→ **Records contained in a dataset**:
○ ○ ○ ○
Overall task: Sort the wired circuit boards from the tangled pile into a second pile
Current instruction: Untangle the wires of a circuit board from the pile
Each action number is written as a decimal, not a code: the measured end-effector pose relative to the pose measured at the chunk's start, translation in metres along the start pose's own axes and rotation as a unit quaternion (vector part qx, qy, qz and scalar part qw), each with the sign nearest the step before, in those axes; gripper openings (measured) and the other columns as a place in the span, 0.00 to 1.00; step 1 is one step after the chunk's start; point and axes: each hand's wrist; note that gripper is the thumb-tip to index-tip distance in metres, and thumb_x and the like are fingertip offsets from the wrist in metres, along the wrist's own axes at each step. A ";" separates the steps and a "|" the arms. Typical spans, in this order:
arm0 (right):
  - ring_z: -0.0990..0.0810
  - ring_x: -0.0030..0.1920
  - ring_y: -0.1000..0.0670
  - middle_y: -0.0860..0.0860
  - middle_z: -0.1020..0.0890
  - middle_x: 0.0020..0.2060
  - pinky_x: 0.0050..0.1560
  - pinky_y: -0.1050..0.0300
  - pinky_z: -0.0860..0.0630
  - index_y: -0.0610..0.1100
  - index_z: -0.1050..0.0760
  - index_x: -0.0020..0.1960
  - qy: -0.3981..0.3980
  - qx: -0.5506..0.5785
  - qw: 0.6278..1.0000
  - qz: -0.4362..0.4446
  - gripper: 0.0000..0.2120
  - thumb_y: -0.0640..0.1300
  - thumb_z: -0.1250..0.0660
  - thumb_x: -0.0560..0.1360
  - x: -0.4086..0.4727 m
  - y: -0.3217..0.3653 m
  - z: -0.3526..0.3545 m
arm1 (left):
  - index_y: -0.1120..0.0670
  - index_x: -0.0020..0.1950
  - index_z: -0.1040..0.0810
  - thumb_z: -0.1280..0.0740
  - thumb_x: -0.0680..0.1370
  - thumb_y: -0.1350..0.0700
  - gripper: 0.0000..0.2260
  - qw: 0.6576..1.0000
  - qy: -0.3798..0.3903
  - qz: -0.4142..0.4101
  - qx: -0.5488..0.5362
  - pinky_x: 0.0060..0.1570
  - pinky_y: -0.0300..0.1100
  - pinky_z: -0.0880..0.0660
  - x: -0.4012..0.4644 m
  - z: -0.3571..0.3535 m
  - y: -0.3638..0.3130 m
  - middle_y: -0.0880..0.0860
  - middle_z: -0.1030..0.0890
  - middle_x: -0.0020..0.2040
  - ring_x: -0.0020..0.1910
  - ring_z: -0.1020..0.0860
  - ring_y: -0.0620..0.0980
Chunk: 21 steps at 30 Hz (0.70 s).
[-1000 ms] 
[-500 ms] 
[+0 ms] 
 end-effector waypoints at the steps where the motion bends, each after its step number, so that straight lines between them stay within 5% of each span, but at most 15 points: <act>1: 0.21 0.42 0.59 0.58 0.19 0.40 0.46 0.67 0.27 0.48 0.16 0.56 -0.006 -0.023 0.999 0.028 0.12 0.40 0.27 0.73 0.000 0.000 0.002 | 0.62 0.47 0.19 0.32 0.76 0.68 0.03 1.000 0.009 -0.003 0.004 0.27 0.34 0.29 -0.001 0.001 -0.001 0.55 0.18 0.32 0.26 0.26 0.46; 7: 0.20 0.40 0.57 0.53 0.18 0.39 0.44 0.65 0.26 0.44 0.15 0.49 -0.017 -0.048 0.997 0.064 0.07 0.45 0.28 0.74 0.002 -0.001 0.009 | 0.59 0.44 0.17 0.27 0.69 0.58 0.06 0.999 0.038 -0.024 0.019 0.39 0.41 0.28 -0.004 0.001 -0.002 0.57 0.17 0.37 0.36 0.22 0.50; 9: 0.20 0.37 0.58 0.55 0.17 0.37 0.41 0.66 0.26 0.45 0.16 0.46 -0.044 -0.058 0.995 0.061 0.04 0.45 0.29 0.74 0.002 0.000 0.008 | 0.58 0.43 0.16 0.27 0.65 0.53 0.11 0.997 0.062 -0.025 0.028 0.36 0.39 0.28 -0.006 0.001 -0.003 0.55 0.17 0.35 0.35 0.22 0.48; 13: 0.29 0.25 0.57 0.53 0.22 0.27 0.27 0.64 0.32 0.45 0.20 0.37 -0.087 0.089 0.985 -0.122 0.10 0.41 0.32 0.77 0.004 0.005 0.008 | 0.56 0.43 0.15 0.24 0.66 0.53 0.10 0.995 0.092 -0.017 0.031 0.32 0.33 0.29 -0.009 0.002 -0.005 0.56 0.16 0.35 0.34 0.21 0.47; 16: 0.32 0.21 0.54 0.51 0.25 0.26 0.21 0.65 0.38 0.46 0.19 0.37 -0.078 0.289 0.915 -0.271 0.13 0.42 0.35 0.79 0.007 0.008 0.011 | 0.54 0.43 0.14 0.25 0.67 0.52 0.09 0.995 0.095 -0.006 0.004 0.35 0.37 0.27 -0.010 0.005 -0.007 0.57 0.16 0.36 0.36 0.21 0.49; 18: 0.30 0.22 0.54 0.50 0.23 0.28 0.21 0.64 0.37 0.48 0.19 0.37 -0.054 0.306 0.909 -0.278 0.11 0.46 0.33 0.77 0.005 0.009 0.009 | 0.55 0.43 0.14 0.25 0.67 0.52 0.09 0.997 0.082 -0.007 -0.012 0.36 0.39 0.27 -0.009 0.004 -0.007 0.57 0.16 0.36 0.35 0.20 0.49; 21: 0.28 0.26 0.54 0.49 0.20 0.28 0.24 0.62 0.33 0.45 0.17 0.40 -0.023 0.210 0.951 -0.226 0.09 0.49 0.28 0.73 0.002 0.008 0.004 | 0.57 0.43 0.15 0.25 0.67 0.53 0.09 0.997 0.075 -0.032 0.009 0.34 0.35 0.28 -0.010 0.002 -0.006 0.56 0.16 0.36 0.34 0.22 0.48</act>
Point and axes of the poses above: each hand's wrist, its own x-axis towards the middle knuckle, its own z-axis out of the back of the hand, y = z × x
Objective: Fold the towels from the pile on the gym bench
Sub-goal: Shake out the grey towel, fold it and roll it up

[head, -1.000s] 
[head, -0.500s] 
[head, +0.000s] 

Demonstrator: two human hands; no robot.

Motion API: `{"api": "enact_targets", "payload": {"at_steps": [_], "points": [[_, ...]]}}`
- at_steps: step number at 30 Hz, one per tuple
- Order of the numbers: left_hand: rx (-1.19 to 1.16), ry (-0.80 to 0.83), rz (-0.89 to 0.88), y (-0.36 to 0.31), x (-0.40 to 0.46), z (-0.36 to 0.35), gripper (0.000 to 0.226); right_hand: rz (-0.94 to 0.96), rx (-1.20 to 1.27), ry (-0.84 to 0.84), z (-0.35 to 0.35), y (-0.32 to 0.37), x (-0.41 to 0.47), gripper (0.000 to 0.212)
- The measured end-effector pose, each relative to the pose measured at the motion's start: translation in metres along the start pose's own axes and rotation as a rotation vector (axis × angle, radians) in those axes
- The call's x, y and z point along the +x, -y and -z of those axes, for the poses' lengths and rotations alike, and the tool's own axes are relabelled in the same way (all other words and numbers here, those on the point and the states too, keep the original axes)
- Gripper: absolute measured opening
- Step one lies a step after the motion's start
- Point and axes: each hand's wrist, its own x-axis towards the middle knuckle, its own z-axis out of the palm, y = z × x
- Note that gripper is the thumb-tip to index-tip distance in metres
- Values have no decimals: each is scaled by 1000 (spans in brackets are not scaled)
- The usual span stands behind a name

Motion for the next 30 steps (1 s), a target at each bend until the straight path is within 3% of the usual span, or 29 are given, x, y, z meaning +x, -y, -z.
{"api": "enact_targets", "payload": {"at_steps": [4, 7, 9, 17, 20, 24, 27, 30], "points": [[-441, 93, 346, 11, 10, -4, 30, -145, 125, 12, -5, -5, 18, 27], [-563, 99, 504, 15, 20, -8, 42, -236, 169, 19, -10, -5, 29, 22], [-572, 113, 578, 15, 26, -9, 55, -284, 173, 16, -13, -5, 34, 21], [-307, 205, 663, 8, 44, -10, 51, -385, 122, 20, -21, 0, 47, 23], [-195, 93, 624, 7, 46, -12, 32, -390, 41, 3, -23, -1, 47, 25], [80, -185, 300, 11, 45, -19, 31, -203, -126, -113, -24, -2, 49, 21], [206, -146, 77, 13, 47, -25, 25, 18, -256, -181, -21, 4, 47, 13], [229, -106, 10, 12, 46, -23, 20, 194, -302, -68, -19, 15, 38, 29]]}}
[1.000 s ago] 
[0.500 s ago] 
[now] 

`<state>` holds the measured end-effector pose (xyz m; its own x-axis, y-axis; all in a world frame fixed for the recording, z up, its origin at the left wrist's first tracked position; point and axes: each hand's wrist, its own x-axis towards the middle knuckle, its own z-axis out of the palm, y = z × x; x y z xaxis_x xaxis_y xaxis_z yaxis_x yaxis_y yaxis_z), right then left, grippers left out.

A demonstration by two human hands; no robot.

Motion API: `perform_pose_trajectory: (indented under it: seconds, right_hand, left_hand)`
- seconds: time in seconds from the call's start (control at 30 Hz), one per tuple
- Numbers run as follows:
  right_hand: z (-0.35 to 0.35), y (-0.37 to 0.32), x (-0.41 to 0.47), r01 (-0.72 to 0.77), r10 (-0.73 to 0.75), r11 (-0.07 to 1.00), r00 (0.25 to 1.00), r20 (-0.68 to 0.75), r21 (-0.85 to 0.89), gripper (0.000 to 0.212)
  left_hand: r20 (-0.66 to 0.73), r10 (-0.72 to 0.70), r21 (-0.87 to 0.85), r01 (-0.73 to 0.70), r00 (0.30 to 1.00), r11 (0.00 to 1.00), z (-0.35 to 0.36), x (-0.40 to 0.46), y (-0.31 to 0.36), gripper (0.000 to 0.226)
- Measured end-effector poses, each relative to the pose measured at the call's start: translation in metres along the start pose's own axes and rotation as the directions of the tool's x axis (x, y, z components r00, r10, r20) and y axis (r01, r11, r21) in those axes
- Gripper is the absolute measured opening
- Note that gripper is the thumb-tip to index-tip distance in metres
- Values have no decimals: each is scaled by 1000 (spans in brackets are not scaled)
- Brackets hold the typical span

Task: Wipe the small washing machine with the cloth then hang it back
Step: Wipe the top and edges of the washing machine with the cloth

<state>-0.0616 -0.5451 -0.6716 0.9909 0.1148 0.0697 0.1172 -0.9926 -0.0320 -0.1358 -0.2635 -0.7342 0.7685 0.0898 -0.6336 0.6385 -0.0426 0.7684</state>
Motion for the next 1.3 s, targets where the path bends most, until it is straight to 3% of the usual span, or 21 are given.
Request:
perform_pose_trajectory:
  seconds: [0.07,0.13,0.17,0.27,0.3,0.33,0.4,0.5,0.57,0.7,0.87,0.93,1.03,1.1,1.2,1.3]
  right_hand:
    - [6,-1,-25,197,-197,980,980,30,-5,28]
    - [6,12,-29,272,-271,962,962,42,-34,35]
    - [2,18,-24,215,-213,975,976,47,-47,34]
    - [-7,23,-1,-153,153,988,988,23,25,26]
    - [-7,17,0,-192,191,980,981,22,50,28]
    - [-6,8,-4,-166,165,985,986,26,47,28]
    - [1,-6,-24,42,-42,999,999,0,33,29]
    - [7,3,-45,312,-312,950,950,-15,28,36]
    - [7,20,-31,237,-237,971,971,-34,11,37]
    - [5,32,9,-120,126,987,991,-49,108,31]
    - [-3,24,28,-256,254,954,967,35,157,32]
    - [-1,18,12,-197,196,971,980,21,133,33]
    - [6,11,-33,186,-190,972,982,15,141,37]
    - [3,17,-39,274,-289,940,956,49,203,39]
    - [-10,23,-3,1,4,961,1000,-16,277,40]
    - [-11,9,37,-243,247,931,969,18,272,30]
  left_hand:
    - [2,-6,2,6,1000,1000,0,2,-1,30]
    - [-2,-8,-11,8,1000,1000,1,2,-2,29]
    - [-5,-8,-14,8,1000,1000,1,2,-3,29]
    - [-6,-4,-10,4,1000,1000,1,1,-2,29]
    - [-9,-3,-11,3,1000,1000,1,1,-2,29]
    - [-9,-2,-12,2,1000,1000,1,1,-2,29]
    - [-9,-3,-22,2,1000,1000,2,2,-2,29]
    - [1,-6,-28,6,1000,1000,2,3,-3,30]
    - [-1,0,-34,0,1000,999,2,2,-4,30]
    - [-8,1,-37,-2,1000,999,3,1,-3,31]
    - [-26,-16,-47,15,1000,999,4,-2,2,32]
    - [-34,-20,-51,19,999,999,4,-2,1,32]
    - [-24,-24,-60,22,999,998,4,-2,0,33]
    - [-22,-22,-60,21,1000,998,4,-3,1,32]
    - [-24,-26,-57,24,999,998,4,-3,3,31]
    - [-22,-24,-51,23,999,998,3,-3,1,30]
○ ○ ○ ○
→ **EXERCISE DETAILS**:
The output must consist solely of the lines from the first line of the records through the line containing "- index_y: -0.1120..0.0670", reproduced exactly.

→ **RESULT OF THE EXERCISE**:
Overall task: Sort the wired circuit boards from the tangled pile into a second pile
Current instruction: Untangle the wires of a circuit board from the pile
Each action number is written as a decimal, not a code: the measured end-effector pose relative to the pose measured at the chunk's start, translation in metres along the start pose's own axes and rotation as a unit quaternion (vector part qx, qy, qz and scalar part qw), each with the sign nearest the step before, in those axes; gripper openings (measured) and the other columns as a place in the span, 0.00 to 1.00; step 1 is one step after the chunk's start; point and axes: each hand's wrist; note that gripper is the thumb-tip to index-tip distance in metres, and thumb_x and the like are fingertip offsets from the wrist in metres, along the wrist's own axes at each step. A ";" separates the steps and a "|" the arms. Typical spans, in this order:
arm0 (right):
  - ring_z: -0.0990..0.0810
  - ring_x: -0.0030..0.1920
  - ring_y: -0.1000..0.0670
  - middle_y: -0.0860..0.0860
  - middle_z: -0.1020..0.0890
  - middle_x: 0.0020..0.2060
  - pinky_x: 0.0050..0.1560
  - pinky_y: -0.1050..0.0300
  - pinky_z: -0.0860..0.0630
  - index_y: -0.0610..0.1100
  - index_z: -0.1050..0.0760
  - index_x: -0.0020..0.1960
  - qy: -0.3981..0.3980
  - qx: -0.5506..0.5785
  - qw: 0.6278..1.0000
  - qz: -0.4362..0.4446
  - gripper: 0.0000..0.2120
  - thumb_y: -0.0640..0.1300
  - thumb_z: -0.1250..0.0660
  - thumb_x: -0.0560..0.1360
  - x: -0.4086..0.4727 m
  - y: -0.3217..0.3653 m
  - z: -0.3526..0.3545 m
arm1 (left):
  - index_y: -0.1120..0.0670

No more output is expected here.